Interview with Terry Dickson, CEO and Co-Founder of Avinti
by Mirko Zorz - Friday, 14 October 2005.
Terry Dickson is the CEO and Co-Founder Avinti. After 23 years in the industry, Terry Dickson has extensive IT and high-technology industry experience including six years with Intel Corporation. In addition to growing revenue from $15 million to over $100 million in the formative years of the Intel software operation, Dickson also served as the director of Intel's Wired for Management initiative and the chairman of DMTF (Distributed Management Task Force).

Recently Avinti issued a security alert regarding a newly discovered targeted destination e-mail attack. Can you give us some details?

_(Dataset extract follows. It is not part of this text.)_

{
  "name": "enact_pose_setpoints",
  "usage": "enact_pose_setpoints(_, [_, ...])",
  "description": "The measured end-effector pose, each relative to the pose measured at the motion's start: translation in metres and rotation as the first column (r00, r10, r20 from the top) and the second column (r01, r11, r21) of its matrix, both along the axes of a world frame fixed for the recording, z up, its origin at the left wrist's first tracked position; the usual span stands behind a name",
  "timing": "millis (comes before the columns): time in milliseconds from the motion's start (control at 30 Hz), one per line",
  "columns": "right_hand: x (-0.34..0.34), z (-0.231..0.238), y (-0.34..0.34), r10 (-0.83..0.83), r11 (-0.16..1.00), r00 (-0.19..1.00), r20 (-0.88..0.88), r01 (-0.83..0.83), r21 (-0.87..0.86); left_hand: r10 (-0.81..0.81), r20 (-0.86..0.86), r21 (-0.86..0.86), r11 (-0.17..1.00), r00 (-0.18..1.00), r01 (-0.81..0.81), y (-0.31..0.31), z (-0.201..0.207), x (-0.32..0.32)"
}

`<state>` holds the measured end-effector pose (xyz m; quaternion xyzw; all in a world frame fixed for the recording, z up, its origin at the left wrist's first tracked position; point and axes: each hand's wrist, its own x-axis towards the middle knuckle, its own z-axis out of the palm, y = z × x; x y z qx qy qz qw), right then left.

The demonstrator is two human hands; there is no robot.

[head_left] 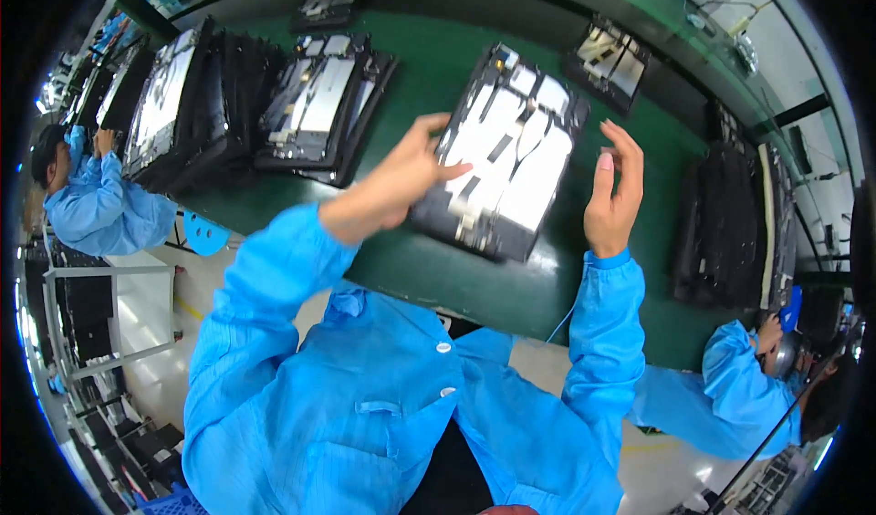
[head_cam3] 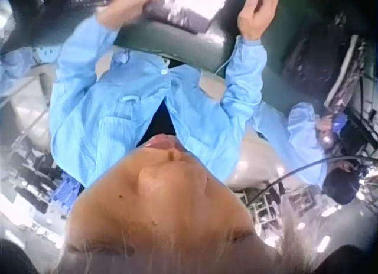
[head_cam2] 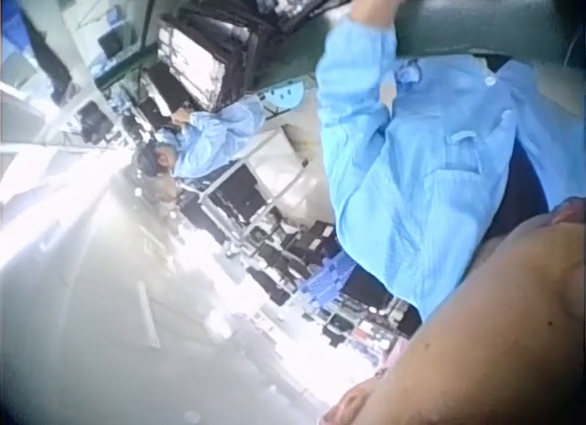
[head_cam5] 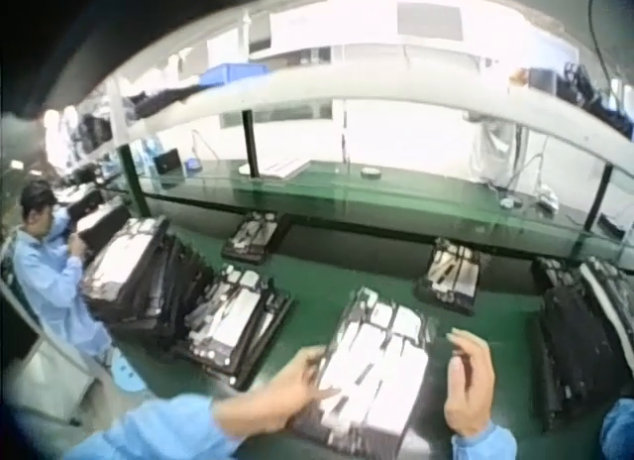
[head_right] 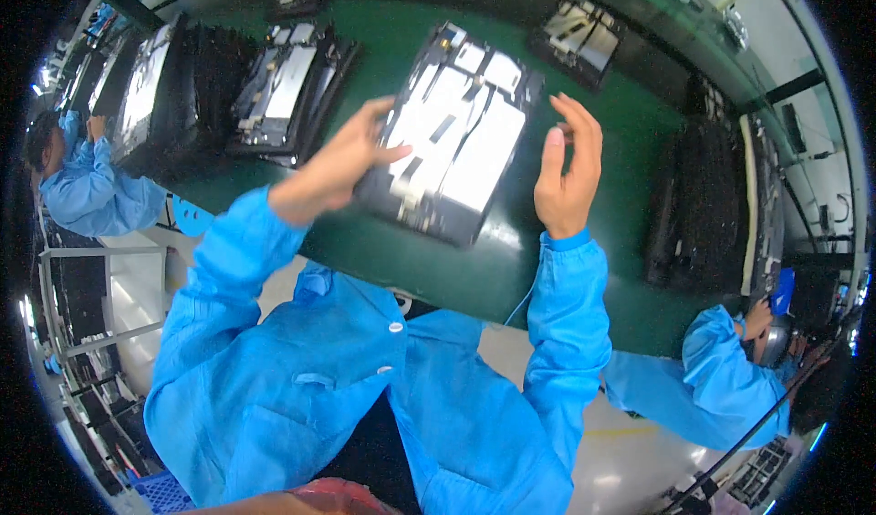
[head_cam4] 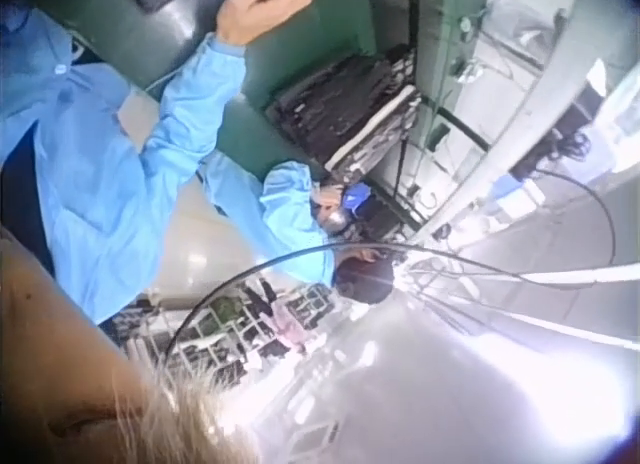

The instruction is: The person assembles tablet devices by connecting ribbon cables and pressing down internal components by hand, placing completed units onto the upper conveyor shelf and picking up new tablet assemblies from a stack.

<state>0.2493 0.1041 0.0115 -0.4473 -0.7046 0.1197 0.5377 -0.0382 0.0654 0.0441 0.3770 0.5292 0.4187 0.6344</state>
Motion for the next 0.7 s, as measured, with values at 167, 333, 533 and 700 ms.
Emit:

Targeted destination attacks are fairly academic and we've known they exist for some time but preventing and dealing with them has become a critical security issue. Companies faced with the infiltration of their networks are finding that the attacks are much more savvy and difficult to find and by the time they are found, they could have been plundering the network for days.

Clearly, the developers of malicious software are intelligent and well-trained. As such, they find innovative ways to bypass existing mechanisms for security. One such method was discovered as a recent virus distribution methodology was discovered to have by-passed to existing routing structure for e-mail in the internet. A recent variant was designed to bypass any hosted security solution, by going direct to a harvested IP address of the outward-facing gateway. This was not a chance occurrence. The malware AND distribution were a custom designed targeted attack for one specific customer.

During targeted destination attacks, all of this activity bypasses pattern-based security measures so the network can be under attack for a long period of time without the possibility of a new pattern being generated. Obviously this can cause a loss of proprietary assets and damage to the company network.

What is, in your opinion, the biggest challenge in protecting sensitive information at the enterprise level?

Probably the single biggest challenge in protecting sensitive information comes from underestimating how good the hacker community has become, and just how valuable personal and private data has become. A recent security report noted that the online theft of assets was Africa's biggest "industry". Digital identities, credit card numbers and intellectual property are worth a lot of money to criminals. It's an epidemic global issue and it continues to increase. On the black market, targeted destination attacks have become the preferred tool of the cyber criminal as it bypasses the most widely-deployed protection-the pattern-based AV solution.

There are a number of factors involved in keeping sensitive information safe, but a company interested in protecting its assets will be thorough in its security assessment and ongoing auditing; the IT group will constantly evolve enterprise defenses, utilizing a number of security tools and solutions to protect every known entry point in the organization whether that be firewalls, intrusion detection, authentication, anti-spam, anti-spyware, anti-virus, etc.

A problem arises when a company puts too much faith into one product or solution when the reality is that no one product is capable of adequately protecting every level of an organization. A unified framework of solutions that also anticipates what may be of value to an attacker is what will at least keep a company a few steps ahead of the game.

What do you see your clients most worried about?


What's the real cost of a security breach?

The majority of business decision makers admit that their organisation will suffer an information security breach and that the cost of recovery could start from around $1 million.